Provided data START

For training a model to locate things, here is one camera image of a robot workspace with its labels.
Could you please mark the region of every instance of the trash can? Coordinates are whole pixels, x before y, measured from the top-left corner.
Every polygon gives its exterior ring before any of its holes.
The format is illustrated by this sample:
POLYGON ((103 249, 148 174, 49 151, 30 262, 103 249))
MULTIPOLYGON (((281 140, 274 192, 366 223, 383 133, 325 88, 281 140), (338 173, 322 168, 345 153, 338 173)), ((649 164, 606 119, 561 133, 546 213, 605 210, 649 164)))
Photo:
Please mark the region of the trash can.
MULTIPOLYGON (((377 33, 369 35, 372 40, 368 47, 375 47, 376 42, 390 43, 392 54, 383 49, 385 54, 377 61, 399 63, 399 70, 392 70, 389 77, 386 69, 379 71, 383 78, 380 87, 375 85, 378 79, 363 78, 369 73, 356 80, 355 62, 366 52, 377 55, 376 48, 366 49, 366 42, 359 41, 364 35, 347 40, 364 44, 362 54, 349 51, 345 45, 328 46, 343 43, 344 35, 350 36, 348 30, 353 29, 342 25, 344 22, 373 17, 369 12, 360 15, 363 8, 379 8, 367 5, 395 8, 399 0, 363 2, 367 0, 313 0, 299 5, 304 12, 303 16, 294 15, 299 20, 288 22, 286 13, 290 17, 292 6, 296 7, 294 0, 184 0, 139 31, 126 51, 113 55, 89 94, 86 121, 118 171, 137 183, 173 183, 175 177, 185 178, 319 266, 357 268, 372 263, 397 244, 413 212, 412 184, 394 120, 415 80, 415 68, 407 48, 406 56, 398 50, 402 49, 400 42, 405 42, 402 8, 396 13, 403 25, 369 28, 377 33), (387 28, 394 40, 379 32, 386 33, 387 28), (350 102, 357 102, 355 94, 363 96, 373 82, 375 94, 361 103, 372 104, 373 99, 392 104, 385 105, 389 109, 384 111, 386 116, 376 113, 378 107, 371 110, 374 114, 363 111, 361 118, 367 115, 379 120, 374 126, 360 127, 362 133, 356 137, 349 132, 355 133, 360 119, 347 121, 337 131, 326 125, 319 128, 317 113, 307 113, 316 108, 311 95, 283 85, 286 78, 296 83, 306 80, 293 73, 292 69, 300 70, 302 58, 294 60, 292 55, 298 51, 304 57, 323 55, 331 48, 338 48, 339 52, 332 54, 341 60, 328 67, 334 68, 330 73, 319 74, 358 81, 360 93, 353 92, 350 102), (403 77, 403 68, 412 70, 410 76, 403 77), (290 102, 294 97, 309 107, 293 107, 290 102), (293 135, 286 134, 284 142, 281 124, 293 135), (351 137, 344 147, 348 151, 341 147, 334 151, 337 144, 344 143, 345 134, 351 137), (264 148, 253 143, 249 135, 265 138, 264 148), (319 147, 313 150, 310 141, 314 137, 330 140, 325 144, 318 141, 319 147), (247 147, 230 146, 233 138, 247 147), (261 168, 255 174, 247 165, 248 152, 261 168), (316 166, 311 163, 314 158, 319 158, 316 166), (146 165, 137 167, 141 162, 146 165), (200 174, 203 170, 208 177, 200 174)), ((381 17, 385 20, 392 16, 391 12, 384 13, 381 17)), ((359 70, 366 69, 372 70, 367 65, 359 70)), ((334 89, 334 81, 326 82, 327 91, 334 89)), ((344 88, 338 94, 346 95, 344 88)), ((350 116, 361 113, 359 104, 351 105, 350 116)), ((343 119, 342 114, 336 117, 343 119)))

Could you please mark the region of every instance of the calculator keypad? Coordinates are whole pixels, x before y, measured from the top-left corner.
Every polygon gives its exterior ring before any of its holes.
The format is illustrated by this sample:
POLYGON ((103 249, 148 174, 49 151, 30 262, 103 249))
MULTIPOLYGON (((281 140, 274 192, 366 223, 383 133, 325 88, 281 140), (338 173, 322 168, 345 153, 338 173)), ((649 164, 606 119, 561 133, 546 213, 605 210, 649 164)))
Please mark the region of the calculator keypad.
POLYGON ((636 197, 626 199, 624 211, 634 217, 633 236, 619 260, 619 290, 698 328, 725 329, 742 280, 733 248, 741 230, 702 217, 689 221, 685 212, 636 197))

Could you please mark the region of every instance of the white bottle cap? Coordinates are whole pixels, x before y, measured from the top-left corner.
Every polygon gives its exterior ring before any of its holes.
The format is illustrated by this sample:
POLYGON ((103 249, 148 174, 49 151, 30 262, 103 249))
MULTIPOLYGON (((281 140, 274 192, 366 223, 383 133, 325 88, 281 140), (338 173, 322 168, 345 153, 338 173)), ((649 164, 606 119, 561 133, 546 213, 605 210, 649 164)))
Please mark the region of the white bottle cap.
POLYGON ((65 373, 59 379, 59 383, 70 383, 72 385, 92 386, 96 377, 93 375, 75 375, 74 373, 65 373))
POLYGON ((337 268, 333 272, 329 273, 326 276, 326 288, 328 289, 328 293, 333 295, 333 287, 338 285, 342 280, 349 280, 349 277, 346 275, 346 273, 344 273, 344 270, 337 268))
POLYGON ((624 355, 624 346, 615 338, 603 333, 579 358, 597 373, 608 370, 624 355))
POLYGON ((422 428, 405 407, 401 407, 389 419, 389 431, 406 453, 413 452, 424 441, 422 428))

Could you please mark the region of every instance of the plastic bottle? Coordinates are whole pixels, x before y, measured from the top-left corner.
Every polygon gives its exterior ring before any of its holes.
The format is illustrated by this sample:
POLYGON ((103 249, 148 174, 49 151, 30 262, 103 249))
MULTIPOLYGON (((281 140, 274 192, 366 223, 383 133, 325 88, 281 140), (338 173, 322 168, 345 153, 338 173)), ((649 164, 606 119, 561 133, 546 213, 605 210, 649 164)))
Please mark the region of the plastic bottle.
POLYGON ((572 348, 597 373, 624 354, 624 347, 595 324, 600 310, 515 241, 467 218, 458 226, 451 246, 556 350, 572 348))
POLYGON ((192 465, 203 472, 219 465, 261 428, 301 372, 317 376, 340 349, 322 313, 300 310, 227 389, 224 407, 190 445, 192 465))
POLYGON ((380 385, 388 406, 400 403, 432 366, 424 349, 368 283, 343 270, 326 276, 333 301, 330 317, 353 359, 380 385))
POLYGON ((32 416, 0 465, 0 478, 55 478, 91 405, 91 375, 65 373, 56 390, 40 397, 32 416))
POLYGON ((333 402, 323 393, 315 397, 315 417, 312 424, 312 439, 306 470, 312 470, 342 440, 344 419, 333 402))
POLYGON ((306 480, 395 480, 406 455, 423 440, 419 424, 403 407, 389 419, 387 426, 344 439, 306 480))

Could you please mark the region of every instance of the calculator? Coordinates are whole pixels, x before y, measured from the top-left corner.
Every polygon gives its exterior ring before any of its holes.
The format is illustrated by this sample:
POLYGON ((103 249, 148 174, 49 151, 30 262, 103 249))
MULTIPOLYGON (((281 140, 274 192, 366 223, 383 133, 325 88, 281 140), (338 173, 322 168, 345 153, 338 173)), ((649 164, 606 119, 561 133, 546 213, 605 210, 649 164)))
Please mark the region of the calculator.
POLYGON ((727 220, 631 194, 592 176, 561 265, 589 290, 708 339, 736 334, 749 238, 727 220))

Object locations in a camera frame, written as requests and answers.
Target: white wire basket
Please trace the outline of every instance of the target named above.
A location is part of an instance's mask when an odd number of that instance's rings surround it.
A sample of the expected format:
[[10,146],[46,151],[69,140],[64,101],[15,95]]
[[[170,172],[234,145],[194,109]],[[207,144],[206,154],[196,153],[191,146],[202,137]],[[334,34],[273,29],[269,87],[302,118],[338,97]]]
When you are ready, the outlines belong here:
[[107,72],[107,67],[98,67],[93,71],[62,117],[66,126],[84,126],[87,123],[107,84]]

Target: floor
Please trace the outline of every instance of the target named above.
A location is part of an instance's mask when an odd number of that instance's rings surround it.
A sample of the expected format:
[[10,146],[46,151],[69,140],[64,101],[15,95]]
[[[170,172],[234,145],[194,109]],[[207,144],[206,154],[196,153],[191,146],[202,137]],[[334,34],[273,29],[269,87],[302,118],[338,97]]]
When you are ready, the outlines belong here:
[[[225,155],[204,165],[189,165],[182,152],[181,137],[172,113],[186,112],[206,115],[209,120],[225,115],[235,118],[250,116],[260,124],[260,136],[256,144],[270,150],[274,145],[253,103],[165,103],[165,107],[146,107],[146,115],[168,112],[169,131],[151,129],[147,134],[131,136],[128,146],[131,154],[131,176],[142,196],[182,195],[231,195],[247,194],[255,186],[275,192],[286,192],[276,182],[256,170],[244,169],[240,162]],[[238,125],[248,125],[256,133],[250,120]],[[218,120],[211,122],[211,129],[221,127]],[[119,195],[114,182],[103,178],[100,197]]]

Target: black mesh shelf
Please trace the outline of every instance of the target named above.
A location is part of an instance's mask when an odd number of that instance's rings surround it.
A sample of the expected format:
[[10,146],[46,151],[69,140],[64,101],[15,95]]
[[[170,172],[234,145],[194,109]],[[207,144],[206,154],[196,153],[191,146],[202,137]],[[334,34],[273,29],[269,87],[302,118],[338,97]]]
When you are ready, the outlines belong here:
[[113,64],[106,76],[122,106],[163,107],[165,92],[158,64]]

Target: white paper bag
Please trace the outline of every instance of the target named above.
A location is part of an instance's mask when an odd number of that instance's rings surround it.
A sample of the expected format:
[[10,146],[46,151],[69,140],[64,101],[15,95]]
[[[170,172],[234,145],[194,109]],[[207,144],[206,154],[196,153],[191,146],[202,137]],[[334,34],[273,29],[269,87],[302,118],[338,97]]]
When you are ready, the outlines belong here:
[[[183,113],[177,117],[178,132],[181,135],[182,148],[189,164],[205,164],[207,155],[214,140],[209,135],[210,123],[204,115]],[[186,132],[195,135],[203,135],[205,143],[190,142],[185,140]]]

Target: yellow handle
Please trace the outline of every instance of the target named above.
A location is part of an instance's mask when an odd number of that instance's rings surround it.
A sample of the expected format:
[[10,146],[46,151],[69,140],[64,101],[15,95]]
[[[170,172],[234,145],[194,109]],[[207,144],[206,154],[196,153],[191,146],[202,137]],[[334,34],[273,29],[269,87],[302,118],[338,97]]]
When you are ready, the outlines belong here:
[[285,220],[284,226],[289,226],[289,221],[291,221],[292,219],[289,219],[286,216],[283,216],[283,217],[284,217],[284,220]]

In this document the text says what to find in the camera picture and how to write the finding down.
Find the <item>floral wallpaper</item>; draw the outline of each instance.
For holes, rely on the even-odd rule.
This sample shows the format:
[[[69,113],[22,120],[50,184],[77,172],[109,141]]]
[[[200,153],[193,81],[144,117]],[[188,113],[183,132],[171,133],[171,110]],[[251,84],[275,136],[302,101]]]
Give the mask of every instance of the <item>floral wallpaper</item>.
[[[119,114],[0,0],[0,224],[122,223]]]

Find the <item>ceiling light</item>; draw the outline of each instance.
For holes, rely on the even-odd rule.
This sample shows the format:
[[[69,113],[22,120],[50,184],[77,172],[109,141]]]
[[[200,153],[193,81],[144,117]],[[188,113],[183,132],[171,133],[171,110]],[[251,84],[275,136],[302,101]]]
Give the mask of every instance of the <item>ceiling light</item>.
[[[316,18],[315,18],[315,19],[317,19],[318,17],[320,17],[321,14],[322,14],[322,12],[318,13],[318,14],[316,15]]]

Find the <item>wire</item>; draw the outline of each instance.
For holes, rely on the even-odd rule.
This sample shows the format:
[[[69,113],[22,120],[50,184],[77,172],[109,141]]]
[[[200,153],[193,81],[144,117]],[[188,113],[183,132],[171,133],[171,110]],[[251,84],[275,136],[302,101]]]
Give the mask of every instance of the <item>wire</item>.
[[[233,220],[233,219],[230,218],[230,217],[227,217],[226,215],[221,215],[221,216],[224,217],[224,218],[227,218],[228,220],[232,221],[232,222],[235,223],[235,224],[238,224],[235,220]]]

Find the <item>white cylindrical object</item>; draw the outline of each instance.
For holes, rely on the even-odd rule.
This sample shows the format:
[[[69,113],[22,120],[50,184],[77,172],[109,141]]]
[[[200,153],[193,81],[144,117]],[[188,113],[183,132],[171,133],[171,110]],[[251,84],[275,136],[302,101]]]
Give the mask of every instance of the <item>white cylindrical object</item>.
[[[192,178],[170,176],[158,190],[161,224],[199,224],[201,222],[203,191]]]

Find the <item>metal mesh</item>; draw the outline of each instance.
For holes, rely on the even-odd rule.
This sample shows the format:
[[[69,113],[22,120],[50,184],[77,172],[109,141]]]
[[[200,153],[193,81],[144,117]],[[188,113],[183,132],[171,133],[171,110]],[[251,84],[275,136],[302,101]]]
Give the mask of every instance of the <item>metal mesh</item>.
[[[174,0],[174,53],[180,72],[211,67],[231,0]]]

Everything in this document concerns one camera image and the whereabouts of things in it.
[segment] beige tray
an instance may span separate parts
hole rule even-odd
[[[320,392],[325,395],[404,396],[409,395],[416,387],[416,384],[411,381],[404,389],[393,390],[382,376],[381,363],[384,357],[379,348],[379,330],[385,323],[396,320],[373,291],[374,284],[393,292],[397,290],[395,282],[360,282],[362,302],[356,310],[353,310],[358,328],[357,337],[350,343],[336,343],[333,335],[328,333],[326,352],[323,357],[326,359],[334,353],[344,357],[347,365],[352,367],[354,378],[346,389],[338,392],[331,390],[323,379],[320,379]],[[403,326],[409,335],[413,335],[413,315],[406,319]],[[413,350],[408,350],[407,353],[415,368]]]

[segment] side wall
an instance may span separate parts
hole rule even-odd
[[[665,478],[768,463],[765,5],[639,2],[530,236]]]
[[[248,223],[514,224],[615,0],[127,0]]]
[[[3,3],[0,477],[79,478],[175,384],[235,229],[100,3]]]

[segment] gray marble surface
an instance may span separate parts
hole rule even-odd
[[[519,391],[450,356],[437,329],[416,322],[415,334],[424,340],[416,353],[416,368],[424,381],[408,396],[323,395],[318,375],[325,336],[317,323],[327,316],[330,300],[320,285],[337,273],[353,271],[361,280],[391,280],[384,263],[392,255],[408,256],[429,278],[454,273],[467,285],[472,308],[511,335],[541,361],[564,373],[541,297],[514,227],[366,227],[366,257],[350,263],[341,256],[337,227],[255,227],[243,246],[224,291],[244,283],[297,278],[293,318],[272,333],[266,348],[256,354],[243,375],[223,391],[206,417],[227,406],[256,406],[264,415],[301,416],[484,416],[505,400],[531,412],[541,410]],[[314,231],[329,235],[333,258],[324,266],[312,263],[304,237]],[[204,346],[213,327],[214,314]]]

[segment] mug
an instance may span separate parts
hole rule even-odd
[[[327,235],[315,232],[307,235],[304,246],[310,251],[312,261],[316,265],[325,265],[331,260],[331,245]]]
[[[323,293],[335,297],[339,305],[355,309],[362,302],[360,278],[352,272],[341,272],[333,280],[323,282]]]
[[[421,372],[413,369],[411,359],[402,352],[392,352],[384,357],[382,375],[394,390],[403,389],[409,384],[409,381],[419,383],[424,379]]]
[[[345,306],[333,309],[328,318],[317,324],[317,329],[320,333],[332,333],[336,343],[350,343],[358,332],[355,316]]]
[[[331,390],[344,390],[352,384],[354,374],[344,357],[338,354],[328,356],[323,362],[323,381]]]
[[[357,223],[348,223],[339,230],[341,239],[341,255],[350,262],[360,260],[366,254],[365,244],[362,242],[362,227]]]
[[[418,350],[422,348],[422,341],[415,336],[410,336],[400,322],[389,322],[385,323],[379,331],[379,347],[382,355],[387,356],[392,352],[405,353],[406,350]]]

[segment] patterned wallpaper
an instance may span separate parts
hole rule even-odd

Provided data END

» **The task**
Work out, please, how many lines above contain "things"; answer only with the number.

» **Answer to this problem**
2